Exercise aim: Give the lines below again exactly, starting with the line that holds "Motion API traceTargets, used" and going on through the line that holds "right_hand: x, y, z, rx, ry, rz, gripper".

Data:
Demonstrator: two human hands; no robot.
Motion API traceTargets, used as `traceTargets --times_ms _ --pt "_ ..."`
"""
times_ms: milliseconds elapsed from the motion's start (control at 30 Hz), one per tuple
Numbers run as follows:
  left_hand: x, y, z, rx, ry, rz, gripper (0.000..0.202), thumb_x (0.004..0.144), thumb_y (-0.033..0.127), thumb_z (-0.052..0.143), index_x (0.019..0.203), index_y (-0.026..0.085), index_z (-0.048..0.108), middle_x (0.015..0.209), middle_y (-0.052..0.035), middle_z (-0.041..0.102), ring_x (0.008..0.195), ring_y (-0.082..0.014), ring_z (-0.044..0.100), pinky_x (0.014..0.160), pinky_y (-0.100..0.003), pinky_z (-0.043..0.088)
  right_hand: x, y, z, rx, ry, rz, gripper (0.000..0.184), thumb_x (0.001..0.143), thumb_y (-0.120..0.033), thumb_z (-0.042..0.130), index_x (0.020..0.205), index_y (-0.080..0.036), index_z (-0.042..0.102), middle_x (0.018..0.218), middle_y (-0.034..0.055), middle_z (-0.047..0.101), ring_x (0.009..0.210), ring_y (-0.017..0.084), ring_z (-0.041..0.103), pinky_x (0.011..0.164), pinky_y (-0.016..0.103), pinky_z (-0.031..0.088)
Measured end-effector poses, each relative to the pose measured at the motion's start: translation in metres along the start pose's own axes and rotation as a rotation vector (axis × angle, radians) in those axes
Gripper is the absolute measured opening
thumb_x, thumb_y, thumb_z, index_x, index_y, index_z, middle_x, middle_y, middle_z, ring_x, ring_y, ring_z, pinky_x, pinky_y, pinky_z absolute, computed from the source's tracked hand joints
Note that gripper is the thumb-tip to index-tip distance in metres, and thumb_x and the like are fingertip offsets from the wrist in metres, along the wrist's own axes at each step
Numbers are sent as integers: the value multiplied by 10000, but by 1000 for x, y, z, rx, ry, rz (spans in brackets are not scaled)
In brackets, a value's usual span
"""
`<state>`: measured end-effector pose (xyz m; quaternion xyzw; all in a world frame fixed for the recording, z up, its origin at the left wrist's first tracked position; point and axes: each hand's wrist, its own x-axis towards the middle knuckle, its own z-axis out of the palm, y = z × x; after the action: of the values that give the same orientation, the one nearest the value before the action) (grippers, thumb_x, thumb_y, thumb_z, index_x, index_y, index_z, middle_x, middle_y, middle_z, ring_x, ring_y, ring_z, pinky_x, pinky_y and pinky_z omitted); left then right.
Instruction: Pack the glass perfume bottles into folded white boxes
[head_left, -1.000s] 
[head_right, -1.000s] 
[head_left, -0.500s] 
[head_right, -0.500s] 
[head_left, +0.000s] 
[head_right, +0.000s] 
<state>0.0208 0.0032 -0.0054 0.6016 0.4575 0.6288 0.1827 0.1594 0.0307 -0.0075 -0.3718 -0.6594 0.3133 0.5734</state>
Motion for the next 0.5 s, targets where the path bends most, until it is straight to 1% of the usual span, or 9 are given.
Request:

Response:
Motion API traceTargets, used as `traceTargets --times_ms _ --pt "_ ..."`
"""
times_ms: milliseconds elapsed from the motion's start (control at 30 Hz), one per tuple
Numbers run as follows:
  left_hand: x, y, z, rx, ry, rz, gripper (0.000..0.202), thumb_x (0.004..0.144), thumb_y (-0.033..0.127), thumb_z (-0.052..0.143), index_x (0.019..0.203), index_y (-0.026..0.085), index_z (-0.048..0.108), middle_x (0.015..0.209), middle_y (-0.052..0.035), middle_z (-0.041..0.102), ring_x (0.008..0.195), ring_y (-0.082..0.014), ring_z (-0.044..0.100), pinky_x (0.014..0.160), pinky_y (-0.100..0.003), pinky_z (-0.043..0.088)
  right_hand: x, y, z, rx, ry, rz, gripper (0.000..0.184), thumb_x (0.001..0.143), thumb_y (-0.120..0.033), thumb_z (-0.042..0.130), index_x (0.020..0.205), index_y (-0.080..0.036), index_z (-0.042..0.102), middle_x (0.018..0.218), middle_y (-0.034..0.055), middle_z (-0.047..0.101), ring_x (0.009..0.210), ring_y (-0.017..0.084), ring_z (-0.041..0.103), pinky_x (0.011..0.164), pinky_y (-0.016..0.103), pinky_z (-0.031..0.088)

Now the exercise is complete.